* **EXERCISE PROMPT**
If a line in the data below holds the word "picture", include it in the count. Give only the final number.

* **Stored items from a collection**
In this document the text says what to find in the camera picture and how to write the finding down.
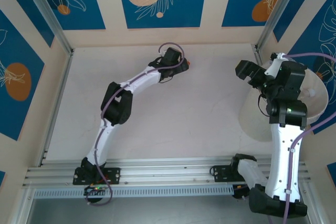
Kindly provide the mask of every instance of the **white container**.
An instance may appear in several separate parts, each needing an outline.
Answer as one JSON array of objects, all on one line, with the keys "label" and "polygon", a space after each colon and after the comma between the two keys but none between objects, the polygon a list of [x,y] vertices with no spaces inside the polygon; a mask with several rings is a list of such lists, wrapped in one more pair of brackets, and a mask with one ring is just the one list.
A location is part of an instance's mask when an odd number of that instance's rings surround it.
[{"label": "white container", "polygon": [[[268,61],[262,67],[268,68],[270,64],[271,61]],[[310,69],[306,70],[300,90],[299,100],[307,106],[307,125],[310,125],[324,113],[329,101],[328,92],[322,80]],[[257,141],[269,142],[272,141],[269,118],[264,116],[258,108],[259,95],[259,90],[251,88],[240,110],[238,120],[241,128],[249,137]],[[261,98],[260,108],[265,114],[267,114],[266,105],[266,101]]]}]

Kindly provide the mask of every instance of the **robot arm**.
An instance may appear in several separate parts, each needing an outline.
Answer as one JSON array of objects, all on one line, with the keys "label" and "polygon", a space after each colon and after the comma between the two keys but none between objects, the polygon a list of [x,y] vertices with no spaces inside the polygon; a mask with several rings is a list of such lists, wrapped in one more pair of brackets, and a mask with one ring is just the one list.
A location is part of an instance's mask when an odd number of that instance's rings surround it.
[{"label": "robot arm", "polygon": [[125,123],[131,115],[133,96],[165,78],[172,78],[188,69],[188,62],[182,58],[181,53],[173,48],[168,48],[163,57],[156,58],[132,79],[120,84],[115,82],[109,84],[101,104],[103,116],[96,138],[99,141],[95,141],[88,155],[82,160],[81,167],[76,169],[74,185],[100,183],[102,177],[98,173],[97,164],[104,174],[110,172],[111,169],[104,169],[108,151],[117,128]]},{"label": "robot arm", "polygon": [[[306,66],[273,54],[272,65],[264,69],[253,62],[241,61],[236,74],[241,79],[251,77],[249,84],[267,100],[266,111],[272,132],[273,153],[267,179],[256,160],[239,159],[237,171],[250,188],[249,205],[252,212],[282,217],[286,195],[290,195],[289,217],[305,216],[307,206],[300,202],[298,188],[299,152],[301,140],[291,149],[293,140],[307,126],[307,107],[298,100]],[[288,171],[289,154],[293,152],[292,171]],[[291,174],[291,190],[287,179]]]}]

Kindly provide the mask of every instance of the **white table surface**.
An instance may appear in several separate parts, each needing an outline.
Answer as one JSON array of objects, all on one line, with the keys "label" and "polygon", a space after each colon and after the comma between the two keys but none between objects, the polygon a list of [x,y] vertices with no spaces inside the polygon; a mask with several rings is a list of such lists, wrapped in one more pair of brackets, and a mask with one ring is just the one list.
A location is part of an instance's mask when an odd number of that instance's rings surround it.
[{"label": "white table surface", "polygon": [[[250,44],[184,45],[187,72],[133,98],[132,114],[113,140],[109,158],[209,157],[270,154],[271,142],[248,137],[238,122],[250,89],[235,75]],[[110,82],[120,83],[154,60],[158,46],[77,48],[47,160],[81,160],[91,149]]]}]

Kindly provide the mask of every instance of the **white floor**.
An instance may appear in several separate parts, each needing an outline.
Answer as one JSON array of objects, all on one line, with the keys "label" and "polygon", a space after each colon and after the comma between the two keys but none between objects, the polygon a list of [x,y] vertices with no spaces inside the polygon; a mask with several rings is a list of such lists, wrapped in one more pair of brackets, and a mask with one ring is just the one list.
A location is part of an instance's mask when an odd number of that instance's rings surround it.
[{"label": "white floor", "polygon": [[[81,160],[95,141],[108,84],[126,81],[154,60],[157,46],[77,48],[47,159]],[[238,123],[250,89],[235,75],[250,44],[185,45],[190,69],[133,99],[109,158],[209,157],[270,154],[271,142],[248,137]]]}]

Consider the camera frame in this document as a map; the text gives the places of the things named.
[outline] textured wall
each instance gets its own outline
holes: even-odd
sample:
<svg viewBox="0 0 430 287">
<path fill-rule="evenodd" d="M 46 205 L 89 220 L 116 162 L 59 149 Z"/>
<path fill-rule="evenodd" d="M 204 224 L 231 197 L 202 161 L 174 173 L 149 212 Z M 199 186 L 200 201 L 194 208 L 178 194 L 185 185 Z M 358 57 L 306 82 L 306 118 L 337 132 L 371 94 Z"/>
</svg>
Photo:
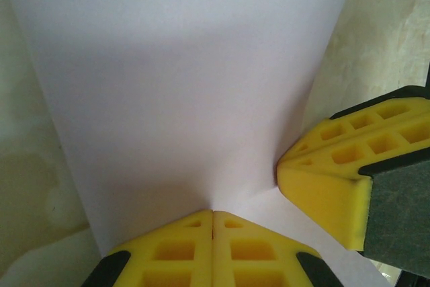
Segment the textured wall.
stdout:
<svg viewBox="0 0 430 287">
<path fill-rule="evenodd" d="M 309 97 L 304 127 L 403 85 L 424 85 L 430 0 L 347 0 Z"/>
<path fill-rule="evenodd" d="M 0 210 L 0 277 L 28 251 L 88 227 L 8 0 L 0 0 Z M 91 234 L 75 235 L 69 242 L 62 242 L 63 251 L 73 254 L 76 251 L 70 251 L 74 248 L 82 248 L 82 252 L 88 252 L 89 261 L 97 259 L 91 241 L 94 245 Z M 55 276 L 64 276 L 59 261 L 64 256 L 52 253 L 41 258 L 39 251 L 32 251 L 19 260 L 20 271 L 12 270 L 0 284 L 23 286 L 28 273 L 28 286 L 65 286 L 54 283 Z M 23 269 L 23 263 L 33 268 L 31 275 Z M 51 268 L 48 275 L 47 263 Z"/>
</svg>

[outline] white paper
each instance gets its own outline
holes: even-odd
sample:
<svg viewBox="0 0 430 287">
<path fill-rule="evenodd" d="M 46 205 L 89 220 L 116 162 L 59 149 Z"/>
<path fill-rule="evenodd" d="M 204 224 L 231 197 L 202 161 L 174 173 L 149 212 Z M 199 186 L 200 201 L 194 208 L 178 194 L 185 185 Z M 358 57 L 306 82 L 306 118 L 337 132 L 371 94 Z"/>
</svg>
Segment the white paper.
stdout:
<svg viewBox="0 0 430 287">
<path fill-rule="evenodd" d="M 306 240 L 346 286 L 385 286 L 264 193 L 343 2 L 12 0 L 103 254 L 215 208 Z"/>
</svg>

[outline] yellow corner piece
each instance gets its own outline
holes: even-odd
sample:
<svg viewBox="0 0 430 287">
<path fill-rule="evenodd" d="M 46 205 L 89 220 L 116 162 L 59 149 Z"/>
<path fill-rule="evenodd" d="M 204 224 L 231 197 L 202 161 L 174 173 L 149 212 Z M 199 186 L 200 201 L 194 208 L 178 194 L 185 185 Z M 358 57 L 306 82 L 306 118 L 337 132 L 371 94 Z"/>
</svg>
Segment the yellow corner piece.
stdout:
<svg viewBox="0 0 430 287">
<path fill-rule="evenodd" d="M 307 245 L 227 212 L 214 212 L 213 287 L 312 287 L 296 254 Z"/>
<path fill-rule="evenodd" d="M 323 120 L 278 162 L 282 194 L 347 249 L 363 250 L 372 179 L 363 166 L 430 147 L 430 101 L 389 99 Z"/>
<path fill-rule="evenodd" d="M 210 287 L 211 210 L 200 211 L 111 251 L 131 253 L 114 287 Z"/>
<path fill-rule="evenodd" d="M 369 177 L 345 179 L 283 165 L 278 167 L 277 176 L 287 199 L 346 249 L 363 250 L 372 189 Z"/>
</svg>

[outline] square cutout
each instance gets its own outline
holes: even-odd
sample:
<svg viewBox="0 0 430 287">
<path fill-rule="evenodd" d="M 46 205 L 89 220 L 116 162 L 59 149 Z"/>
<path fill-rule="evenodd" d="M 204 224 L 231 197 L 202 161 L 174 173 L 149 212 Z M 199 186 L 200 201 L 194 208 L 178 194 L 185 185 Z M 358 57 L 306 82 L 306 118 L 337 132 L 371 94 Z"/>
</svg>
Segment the square cutout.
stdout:
<svg viewBox="0 0 430 287">
<path fill-rule="evenodd" d="M 396 140 L 389 134 L 383 134 L 382 136 L 370 139 L 368 145 L 375 154 L 382 154 L 399 146 Z"/>
<path fill-rule="evenodd" d="M 312 159 L 304 159 L 298 163 L 298 165 L 300 165 L 300 166 L 309 166 L 312 164 L 313 164 Z"/>
<path fill-rule="evenodd" d="M 410 144 L 414 144 L 430 138 L 430 124 L 428 122 L 415 124 L 414 126 L 402 129 L 399 133 Z"/>
<path fill-rule="evenodd" d="M 307 148 L 309 148 L 307 144 L 301 144 L 297 151 L 305 151 Z"/>
<path fill-rule="evenodd" d="M 193 260 L 193 241 L 166 240 L 155 249 L 153 260 Z"/>
<path fill-rule="evenodd" d="M 341 124 L 335 124 L 321 131 L 321 139 L 329 140 L 341 136 L 342 134 L 346 134 L 346 132 L 346 129 Z"/>
<path fill-rule="evenodd" d="M 236 287 L 289 287 L 284 275 L 275 270 L 235 270 Z"/>
<path fill-rule="evenodd" d="M 399 114 L 408 112 L 409 110 L 410 108 L 407 106 L 400 105 L 400 104 L 393 104 L 391 106 L 378 110 L 376 113 L 379 114 L 382 117 L 382 119 L 389 119 L 389 118 L 398 116 Z"/>
<path fill-rule="evenodd" d="M 202 222 L 200 220 L 195 220 L 194 222 L 188 223 L 186 225 L 187 228 L 198 228 L 202 226 Z"/>
<path fill-rule="evenodd" d="M 190 287 L 191 272 L 172 272 L 169 270 L 147 271 L 143 275 L 145 287 Z"/>
<path fill-rule="evenodd" d="M 226 228 L 229 228 L 229 229 L 243 228 L 243 225 L 241 223 L 238 223 L 238 222 L 233 221 L 233 220 L 225 220 L 224 226 Z"/>
<path fill-rule="evenodd" d="M 346 164 L 358 161 L 364 157 L 364 154 L 358 145 L 351 145 L 333 151 L 331 157 L 336 164 Z"/>
<path fill-rule="evenodd" d="M 233 260 L 275 260 L 269 243 L 259 239 L 235 239 L 230 242 Z"/>
<path fill-rule="evenodd" d="M 354 119 L 351 119 L 349 123 L 352 125 L 352 127 L 354 127 L 354 129 L 357 130 L 373 124 L 374 121 L 370 118 L 370 116 L 365 114 L 363 116 L 358 116 Z"/>
</svg>

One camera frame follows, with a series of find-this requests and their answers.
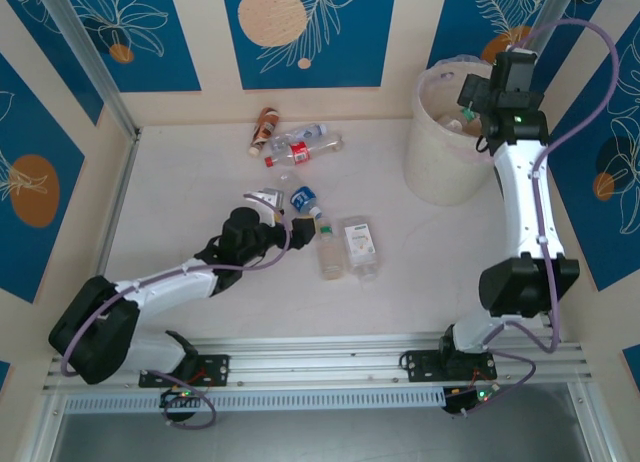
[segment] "white table surface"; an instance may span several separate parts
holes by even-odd
[[[281,124],[283,130],[299,124]],[[228,291],[158,316],[187,337],[288,337],[442,331],[479,304],[478,278],[503,258],[504,214],[493,177],[468,202],[437,207],[402,173],[408,120],[329,122],[341,153],[295,170],[332,218],[369,215],[378,278],[324,281],[314,244]],[[242,194],[279,170],[247,155],[252,124],[145,128],[107,267],[112,281],[174,267],[218,235]],[[291,215],[293,209],[288,205]],[[277,248],[270,251],[273,257]]]

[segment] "black mounting plate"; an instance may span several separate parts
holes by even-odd
[[[229,377],[228,355],[198,355],[193,379],[188,380],[192,387],[226,387]],[[168,388],[175,384],[153,374],[140,374],[138,386],[142,388]]]
[[[483,354],[460,354],[464,357],[461,363],[453,363],[444,367],[442,356],[438,350],[409,350],[400,359],[404,361],[403,369],[409,374],[409,382],[453,382],[471,381],[474,370],[479,370],[488,379],[498,377],[493,356]]]

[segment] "small bottle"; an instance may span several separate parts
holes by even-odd
[[[309,214],[314,219],[322,217],[322,210],[316,203],[316,194],[305,185],[300,177],[293,172],[285,172],[280,176],[280,186],[284,190],[289,202],[301,214]]]
[[[344,142],[342,142],[342,137],[339,134],[327,134],[315,139],[291,144],[283,151],[265,158],[264,162],[267,167],[273,167],[278,164],[288,166],[303,164],[321,155],[338,152],[343,146]]]
[[[378,255],[373,245],[369,219],[349,217],[341,222],[349,267],[360,280],[369,281],[378,275]]]
[[[333,233],[329,219],[321,218],[317,225],[319,230],[316,235],[316,247],[322,278],[325,280],[339,279],[344,272],[342,241]]]
[[[264,144],[267,143],[267,140],[269,140],[269,137],[273,134],[278,120],[280,120],[280,115],[276,109],[272,109],[271,107],[262,109],[253,129],[253,138],[249,146],[249,155],[251,157],[258,157],[260,155]]]
[[[436,122],[438,122],[445,129],[450,130],[451,132],[462,133],[464,131],[464,128],[475,118],[476,114],[472,110],[465,107],[462,110],[447,112]]]
[[[271,153],[276,154],[291,144],[300,142],[301,140],[309,140],[315,137],[322,137],[327,133],[327,126],[325,124],[311,124],[304,127],[298,127],[285,134],[274,135],[269,139],[269,145],[271,146]]]

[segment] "red bottle label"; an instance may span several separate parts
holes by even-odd
[[[293,161],[296,164],[302,164],[309,160],[309,149],[304,142],[298,142],[297,144],[291,144],[291,152],[293,153]]]

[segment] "trash bin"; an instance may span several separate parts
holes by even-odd
[[[438,62],[420,74],[412,95],[404,177],[414,194],[432,204],[468,200],[493,168],[489,153],[476,151],[477,136],[451,132],[436,122],[445,113],[460,110],[457,100],[467,74],[489,77],[491,66],[472,56]],[[479,130],[479,121],[474,123]]]

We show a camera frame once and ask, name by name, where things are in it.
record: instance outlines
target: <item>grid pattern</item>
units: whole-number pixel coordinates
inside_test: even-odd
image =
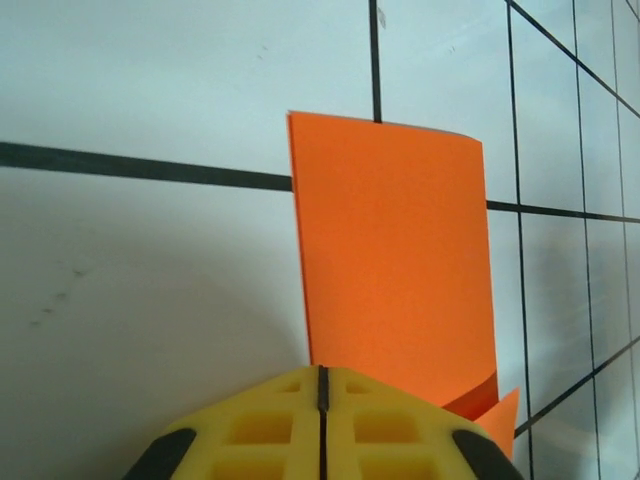
[[[549,429],[558,425],[558,418],[570,417],[571,412],[579,408],[590,413],[583,412],[572,425],[593,432],[593,445],[585,445],[584,450],[592,450],[594,462],[586,467],[566,467],[569,468],[569,477],[566,478],[574,478],[572,475],[578,473],[580,478],[623,478],[617,476],[620,471],[612,470],[607,462],[601,460],[609,455],[609,447],[602,441],[602,433],[605,432],[608,437],[617,435],[616,438],[631,439],[635,445],[635,458],[631,462],[633,471],[638,471],[640,463],[635,428],[638,422],[636,372],[640,369],[640,354],[634,348],[640,341],[640,303],[635,298],[640,285],[640,261],[634,248],[640,246],[640,227],[637,227],[640,224],[640,203],[635,193],[640,187],[637,181],[640,178],[640,145],[635,140],[640,132],[640,9],[636,0],[597,2],[597,8],[603,14],[597,26],[605,30],[609,42],[602,45],[611,47],[607,52],[608,46],[601,45],[601,50],[605,50],[603,53],[585,43],[585,39],[590,38],[585,32],[591,32],[595,26],[581,16],[581,2],[557,2],[551,11],[533,1],[507,0],[495,4],[491,7],[491,15],[497,21],[506,22],[503,25],[506,36],[500,41],[505,53],[501,61],[507,67],[505,80],[508,82],[505,85],[508,91],[502,95],[509,101],[510,132],[501,132],[507,153],[498,150],[498,142],[485,144],[488,196],[493,198],[487,201],[487,208],[492,228],[494,224],[504,223],[507,225],[504,228],[514,233],[517,241],[517,248],[511,253],[517,263],[514,272],[518,276],[518,314],[522,319],[522,325],[516,332],[522,337],[519,343],[522,375],[513,381],[523,387],[523,412],[516,430],[518,454],[524,459],[519,466],[526,468],[524,473],[530,479],[548,478],[545,463],[550,463],[550,458],[557,460],[554,452],[549,450],[553,443],[548,440]],[[389,38],[392,32],[391,28],[387,31],[386,17],[392,16],[394,8],[397,7],[382,5],[376,0],[368,3],[371,118],[376,122],[421,124],[420,117],[403,116],[407,105],[401,101],[399,90],[402,88],[391,83],[395,78],[394,64],[388,63],[389,51],[395,44]],[[629,32],[633,29],[635,39],[631,41]],[[527,53],[528,43],[536,43],[543,49],[545,62],[552,64],[557,73],[554,82],[537,71],[539,59]],[[455,51],[455,42],[451,48]],[[406,58],[400,61],[407,63]],[[551,127],[560,129],[562,158],[542,158],[547,153],[543,145],[546,137],[545,131],[537,128],[547,119],[529,116],[532,106],[528,99],[535,98],[532,92],[535,93],[536,88],[566,90],[559,95],[566,101],[563,108],[569,116],[558,117],[564,122],[562,124],[554,124],[553,119],[548,121]],[[447,127],[447,121],[443,117],[442,126]],[[428,116],[424,123],[432,126]],[[484,140],[484,132],[479,132],[477,137]],[[502,160],[505,155],[511,165]],[[605,163],[603,155],[612,155],[604,170],[601,167]],[[21,143],[0,143],[0,166],[291,191],[291,178],[286,174],[33,147]],[[497,186],[495,178],[504,172],[513,174],[513,191],[511,187]],[[565,188],[553,191],[540,188],[549,175],[557,175]],[[549,254],[535,232],[545,232],[546,238],[561,245]],[[554,257],[558,252],[562,258]],[[562,279],[552,281],[548,290],[541,289],[544,276],[541,277],[540,271],[533,268],[538,261],[536,257],[541,256],[547,257],[545,261],[552,264],[571,263],[568,271],[577,271],[578,276],[570,277],[568,282]],[[494,272],[495,263],[492,257]],[[606,291],[612,282],[618,286],[615,294]],[[567,288],[565,283],[570,283],[571,288]],[[554,304],[556,308],[541,305],[541,302]],[[575,365],[567,356],[548,350],[567,348],[562,342],[545,349],[538,341],[538,338],[544,338],[538,330],[549,328],[549,325],[540,326],[540,319],[564,318],[564,313],[558,316],[560,310],[575,323],[561,335],[564,343],[576,337],[576,343],[580,344],[571,348],[571,355],[577,359]],[[556,365],[541,359],[549,353]],[[549,381],[545,371],[558,368],[559,360],[566,362],[567,366],[560,369],[562,375]],[[612,379],[619,378],[626,378],[628,382],[610,385],[617,381]],[[614,395],[609,392],[617,392],[616,398],[610,398]],[[616,403],[617,397],[627,403]],[[609,410],[613,412],[616,408],[624,410],[627,407],[632,412],[633,424],[620,437],[619,431],[607,430],[613,427],[606,419],[611,416]]]

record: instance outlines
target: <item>orange sheet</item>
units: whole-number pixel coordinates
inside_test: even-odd
[[[514,390],[475,420],[475,423],[487,431],[491,439],[509,458],[513,458],[513,430],[518,413],[519,396],[519,391]]]
[[[464,392],[454,401],[441,406],[461,417],[475,420],[495,406],[498,399],[497,385],[498,374],[496,372],[473,390]]]
[[[306,113],[289,128],[312,362],[439,406],[484,385],[494,405],[481,144]]]

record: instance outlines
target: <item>folded orange paper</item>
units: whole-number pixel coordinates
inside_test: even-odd
[[[475,420],[509,458],[513,457],[513,432],[518,413],[518,398],[519,392],[514,390]]]
[[[498,388],[480,142],[308,113],[291,113],[289,129],[312,363],[473,420],[488,412]]]

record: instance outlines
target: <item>orange card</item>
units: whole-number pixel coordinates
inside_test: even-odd
[[[513,431],[518,414],[520,392],[514,390],[488,412],[475,420],[496,442],[504,454],[513,458]]]
[[[312,362],[440,406],[484,385],[490,408],[481,144],[307,113],[291,113],[289,128]]]

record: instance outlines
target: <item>yellow 3d-printed part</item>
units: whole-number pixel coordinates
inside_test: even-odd
[[[125,480],[521,479],[473,422],[344,368],[307,367],[173,423]]]
[[[197,435],[170,478],[316,480],[317,375],[301,368],[173,423],[165,433]]]
[[[473,480],[451,436],[473,422],[345,368],[331,368],[328,478]]]

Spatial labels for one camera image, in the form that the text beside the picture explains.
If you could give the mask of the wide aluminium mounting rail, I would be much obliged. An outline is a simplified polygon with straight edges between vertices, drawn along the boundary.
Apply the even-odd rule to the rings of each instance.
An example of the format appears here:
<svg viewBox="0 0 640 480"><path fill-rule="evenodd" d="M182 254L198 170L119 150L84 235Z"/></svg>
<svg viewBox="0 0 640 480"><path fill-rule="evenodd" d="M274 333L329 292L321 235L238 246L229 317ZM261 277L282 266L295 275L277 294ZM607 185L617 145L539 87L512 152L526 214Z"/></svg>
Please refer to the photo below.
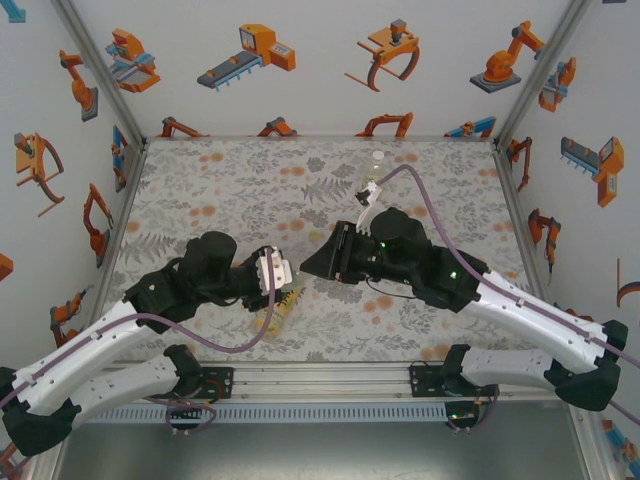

* **OUTPUT FOR THIS TASK**
2